Sheps Barber and Beauty Shop Highland Park, Mi. (Detroit)

WHAT INITIALLY caught my attention on Hamilton Ave. was the Trayvon Martin memorial wall painting on the south wall of Sheps Barber and Beauty Shop. This is the second memorial image in Detroit.  I met Terry cranking down the steel entry cover. We struck up a conversation and I set an appointment to visit.


Sheps is a landmark. The oldest black owned barbershop in Highland Park, since 1957.  The barber/beauty shop has been a culture treasure and community communication center since 1965 at its present location on Hamilton Avenue, in Highland Park, a city within Detroit.


 Sheps now anchors one end of a barren streetscape of empty land, abandoned buildings, and God’s House of Prayer at the other end.



 Shop walls display Sheps 1945 diploma, an image of him working in a shop in New York City, a variety of local business honorariums, and historical photos of the building, barbers and family.
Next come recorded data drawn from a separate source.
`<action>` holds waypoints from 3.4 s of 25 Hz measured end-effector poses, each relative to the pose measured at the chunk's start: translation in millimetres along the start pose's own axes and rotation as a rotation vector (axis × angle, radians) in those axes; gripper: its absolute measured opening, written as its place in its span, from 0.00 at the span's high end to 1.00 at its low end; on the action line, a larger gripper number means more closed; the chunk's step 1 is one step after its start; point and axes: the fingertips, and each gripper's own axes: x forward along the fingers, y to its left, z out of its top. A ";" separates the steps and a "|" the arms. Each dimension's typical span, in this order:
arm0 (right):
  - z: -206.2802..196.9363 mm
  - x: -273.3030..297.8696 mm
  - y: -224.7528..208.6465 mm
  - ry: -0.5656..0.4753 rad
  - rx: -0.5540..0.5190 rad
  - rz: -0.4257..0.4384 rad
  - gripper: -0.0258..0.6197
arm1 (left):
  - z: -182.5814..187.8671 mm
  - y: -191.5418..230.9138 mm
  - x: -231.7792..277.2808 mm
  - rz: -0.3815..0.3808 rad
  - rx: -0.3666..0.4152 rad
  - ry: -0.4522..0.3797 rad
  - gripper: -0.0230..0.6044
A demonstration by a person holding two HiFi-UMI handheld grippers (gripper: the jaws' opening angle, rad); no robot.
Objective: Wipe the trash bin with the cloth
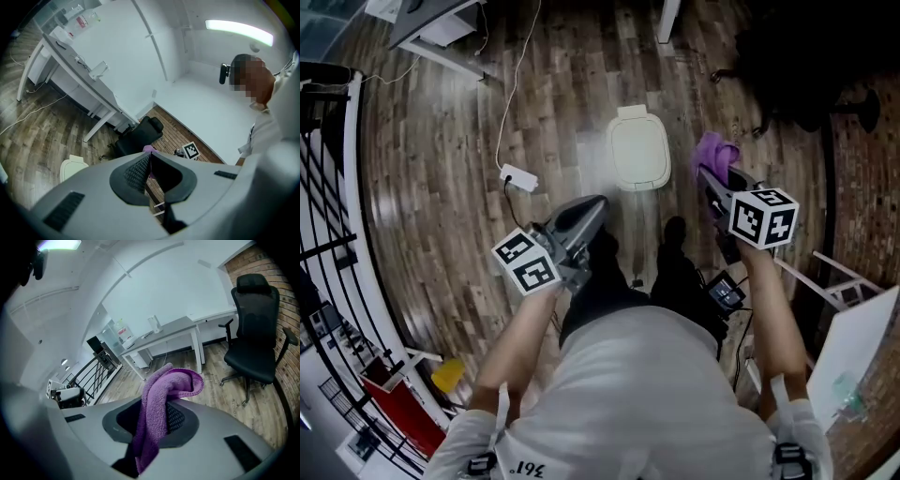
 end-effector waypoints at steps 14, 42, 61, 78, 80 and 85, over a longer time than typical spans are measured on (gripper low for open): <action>-42.7 182.9 -38.9 0.233 -0.052 0.047 0.84 | -24.1 144.8 10.1 0.112 -0.023 0.018 0.96; -139.2 477.4 -55.2 0.521 -0.141 0.162 0.84 | -140.3 327.7 69.4 0.179 -0.144 0.085 0.96; -126.7 441.9 -158.0 0.502 -0.059 0.027 0.84 | -146.8 339.2 133.7 0.180 -0.143 0.128 0.96; -124.7 379.8 -260.1 0.516 -0.050 -0.166 0.84 | -164.0 308.0 188.9 0.115 -0.126 0.193 0.96; -126.7 368.3 -278.1 0.533 -0.074 -0.223 0.84 | -166.3 304.3 191.4 0.110 -0.123 0.200 0.96; -124.0 345.7 -304.7 0.525 -0.093 -0.287 0.84 | -166.7 304.5 185.3 0.119 -0.114 0.205 0.96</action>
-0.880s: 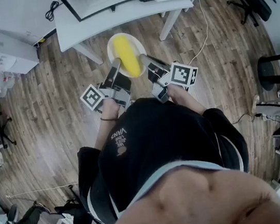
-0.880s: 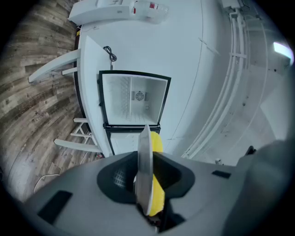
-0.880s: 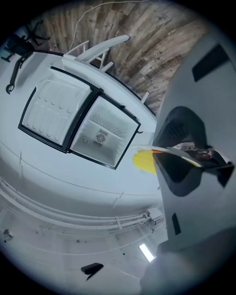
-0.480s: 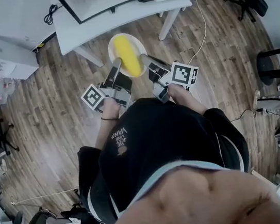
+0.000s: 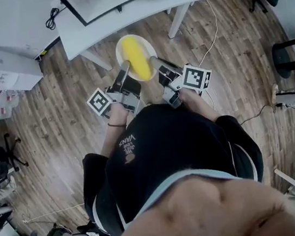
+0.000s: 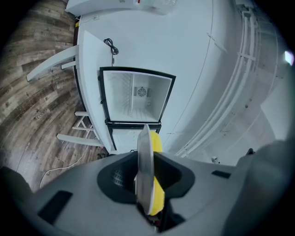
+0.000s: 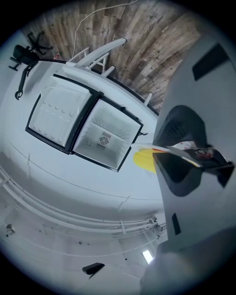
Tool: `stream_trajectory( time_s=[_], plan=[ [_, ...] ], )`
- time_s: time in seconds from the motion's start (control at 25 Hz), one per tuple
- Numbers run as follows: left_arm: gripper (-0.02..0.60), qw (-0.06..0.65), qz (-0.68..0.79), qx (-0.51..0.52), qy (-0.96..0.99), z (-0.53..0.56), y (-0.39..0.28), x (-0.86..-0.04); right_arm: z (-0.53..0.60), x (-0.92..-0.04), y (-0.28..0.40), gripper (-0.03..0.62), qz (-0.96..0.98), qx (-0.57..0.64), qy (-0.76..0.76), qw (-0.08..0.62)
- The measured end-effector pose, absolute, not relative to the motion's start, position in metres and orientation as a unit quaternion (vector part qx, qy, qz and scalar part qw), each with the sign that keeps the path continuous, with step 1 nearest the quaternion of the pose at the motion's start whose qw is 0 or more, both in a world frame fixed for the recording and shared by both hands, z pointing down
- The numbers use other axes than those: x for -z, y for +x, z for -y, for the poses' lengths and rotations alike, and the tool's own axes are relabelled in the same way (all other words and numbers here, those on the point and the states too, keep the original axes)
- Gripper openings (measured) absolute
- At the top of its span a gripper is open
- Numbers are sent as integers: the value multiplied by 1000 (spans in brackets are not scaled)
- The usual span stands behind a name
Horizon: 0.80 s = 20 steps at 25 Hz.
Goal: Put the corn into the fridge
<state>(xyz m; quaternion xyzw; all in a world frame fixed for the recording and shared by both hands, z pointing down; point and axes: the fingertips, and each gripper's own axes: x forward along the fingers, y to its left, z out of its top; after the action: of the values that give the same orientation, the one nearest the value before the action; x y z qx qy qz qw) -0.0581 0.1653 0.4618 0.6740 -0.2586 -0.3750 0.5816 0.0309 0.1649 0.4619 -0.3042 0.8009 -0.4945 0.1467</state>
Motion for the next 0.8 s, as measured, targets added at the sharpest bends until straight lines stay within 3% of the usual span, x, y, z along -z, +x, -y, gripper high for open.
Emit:
stream_trajectory(
  time_s=[0.8],
  plan=[
    [84,587,258,386,664,-107,-53,-464,-107,-460,35,43,-805,490,-306,132]
  ],
)
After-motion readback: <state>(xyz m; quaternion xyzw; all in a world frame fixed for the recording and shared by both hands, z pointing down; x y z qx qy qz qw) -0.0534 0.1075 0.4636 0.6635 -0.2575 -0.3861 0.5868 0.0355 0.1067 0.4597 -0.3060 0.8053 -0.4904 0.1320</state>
“On Saturday the shop used to be packed wall to wall with men - all waiting for their cut from her uncle Richard Sheppard - “Shep” and fellow barbers,” notes owner/niece Dorothy Grigsby, “Highland Park was booming…Ford and Chrysler were here. I worked at Ford, and got layed off again in 1980.              I decided to go into hair. It was a more stable career”.  A year later I went to work for uncle Shep, and have been here ever since.”Shep retired in 2000. 

After “9/11” business really started to decline. It’s a daily struggle to make a living, pay for insurance, and deal with rising fire inspection and business permit fees Highland Park wants to collect from her. 
She is just hoping for a better day and some new customers.



Current business is a little walk in, and mostly loyal customers who drive in for their services.





 “No one touches my hair but Dorothy !  For 30 years I have been coming to Dorothy, driving here from Pontiac, Michigan”, says loyal customer Linda. Pontiac is a good 20 miles north



Terry Grigsby, son of Dorothy has been cutting hair since 1992. A Michigan Barber College graduate, he worries about business prospects and an empty chair.  Not a lot to look forward to when Dorothy retires. He does not have a strong pension to support him in the future.


Long time employee David Collins, age 86, apprenticed under Shep for two years at an earlier Highland Park location on Oakland Avenue in the late 1950’s. He cut hair on Saturday, while working full time at various Chrysler plants until his retirement in 1985. “We never stopped on Saturdays,”       David recalls.   That was a long time ago.